■ Task statement:
All of the data below needs to be set down once more, exactly as written.

■ Source data:
━━━━

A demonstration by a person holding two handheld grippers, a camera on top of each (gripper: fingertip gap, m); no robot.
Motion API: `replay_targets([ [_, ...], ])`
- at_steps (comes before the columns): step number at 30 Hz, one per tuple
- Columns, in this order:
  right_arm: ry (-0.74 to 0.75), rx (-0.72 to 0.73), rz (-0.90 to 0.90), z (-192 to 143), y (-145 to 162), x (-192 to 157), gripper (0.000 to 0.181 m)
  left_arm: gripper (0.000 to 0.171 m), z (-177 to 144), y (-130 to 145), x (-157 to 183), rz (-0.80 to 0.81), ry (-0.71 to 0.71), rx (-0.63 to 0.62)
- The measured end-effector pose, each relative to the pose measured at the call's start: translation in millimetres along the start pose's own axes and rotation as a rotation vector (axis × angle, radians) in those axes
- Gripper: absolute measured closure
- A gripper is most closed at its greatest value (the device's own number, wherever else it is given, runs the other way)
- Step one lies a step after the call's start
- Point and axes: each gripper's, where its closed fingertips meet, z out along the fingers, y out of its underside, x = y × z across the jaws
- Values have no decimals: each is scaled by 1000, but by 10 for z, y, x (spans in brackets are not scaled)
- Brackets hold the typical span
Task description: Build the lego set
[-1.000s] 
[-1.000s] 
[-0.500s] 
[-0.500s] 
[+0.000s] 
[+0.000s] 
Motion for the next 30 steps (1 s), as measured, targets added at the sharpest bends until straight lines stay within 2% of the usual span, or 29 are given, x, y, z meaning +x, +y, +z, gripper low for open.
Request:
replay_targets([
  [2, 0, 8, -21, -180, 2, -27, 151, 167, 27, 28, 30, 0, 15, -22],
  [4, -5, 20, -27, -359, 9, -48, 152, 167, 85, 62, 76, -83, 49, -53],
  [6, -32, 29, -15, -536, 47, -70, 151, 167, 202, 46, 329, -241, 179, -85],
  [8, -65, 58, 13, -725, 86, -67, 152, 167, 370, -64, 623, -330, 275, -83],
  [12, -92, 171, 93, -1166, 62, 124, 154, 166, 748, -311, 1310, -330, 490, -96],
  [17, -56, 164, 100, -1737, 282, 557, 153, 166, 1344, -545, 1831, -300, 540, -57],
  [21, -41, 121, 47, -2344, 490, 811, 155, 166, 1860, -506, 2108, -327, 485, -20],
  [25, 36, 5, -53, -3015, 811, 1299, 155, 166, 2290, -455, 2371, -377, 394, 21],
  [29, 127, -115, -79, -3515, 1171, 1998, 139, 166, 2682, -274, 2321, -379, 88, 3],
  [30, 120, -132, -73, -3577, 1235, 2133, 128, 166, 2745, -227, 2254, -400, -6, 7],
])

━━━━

■ Output for this task:
A demonstration by a person holding two handheld grippers, a camera on top of each (gripper: fingertip gap, m); no robot.
Motion API: `replay_targets([ [_, ...], ])`
- at_steps (comes before the columns): step number at 30 Hz, one per tuple
- Columns, in this order:
  right_arm: ry (-0.74 to 0.75), rx (-0.72 to 0.73), rz (-0.90 to 0.90), z (-192 to 143), y (-145 to 162), x (-192 to 157), gripper (0.000 to 0.181 m)
  left_arm: gripper (0.000 to 0.171 m), z (-177 to 144), y (-130 to 145), x (-157 to 183), rz (-0.80 to 0.81), ry (-0.71 to 0.71), rx (-0.63 to 0.62)
- The measured end-effector pose, each relative to the pose measured at the call's start: translation in millimetres along the start pose's own axes and rotation as a rotation vector (axis × angle, radians) in those axes
- Gripper: absolute measured closure
- A gripper is most closed at its greatest value (the device's own number, wherever else it is given, runs the other way)
- Step one lies a step after the call's start
- Point and axes: each gripper's, where its closed fingertips meet, z out along the fingers, y out of its underside, x = y × z across the jaws
- Values have no decimals: each is scaled by 1000, but by 10 for z, y, x (spans in brackets are not scaled)
- Brackets hold the typical span
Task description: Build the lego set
[-1.000s] 
[-1.000s] 
[-0.500s] 
[-0.500s] 
[+0.000s] 
[+0.000s] 
Motion for the next 30 steps (1 s), as measured, targets added at the sharpest bends until straight lines stay within 2% of the usual span, or 29 are given, x, y, z meaning +x, +y, +z, gripper low for open.
Request:
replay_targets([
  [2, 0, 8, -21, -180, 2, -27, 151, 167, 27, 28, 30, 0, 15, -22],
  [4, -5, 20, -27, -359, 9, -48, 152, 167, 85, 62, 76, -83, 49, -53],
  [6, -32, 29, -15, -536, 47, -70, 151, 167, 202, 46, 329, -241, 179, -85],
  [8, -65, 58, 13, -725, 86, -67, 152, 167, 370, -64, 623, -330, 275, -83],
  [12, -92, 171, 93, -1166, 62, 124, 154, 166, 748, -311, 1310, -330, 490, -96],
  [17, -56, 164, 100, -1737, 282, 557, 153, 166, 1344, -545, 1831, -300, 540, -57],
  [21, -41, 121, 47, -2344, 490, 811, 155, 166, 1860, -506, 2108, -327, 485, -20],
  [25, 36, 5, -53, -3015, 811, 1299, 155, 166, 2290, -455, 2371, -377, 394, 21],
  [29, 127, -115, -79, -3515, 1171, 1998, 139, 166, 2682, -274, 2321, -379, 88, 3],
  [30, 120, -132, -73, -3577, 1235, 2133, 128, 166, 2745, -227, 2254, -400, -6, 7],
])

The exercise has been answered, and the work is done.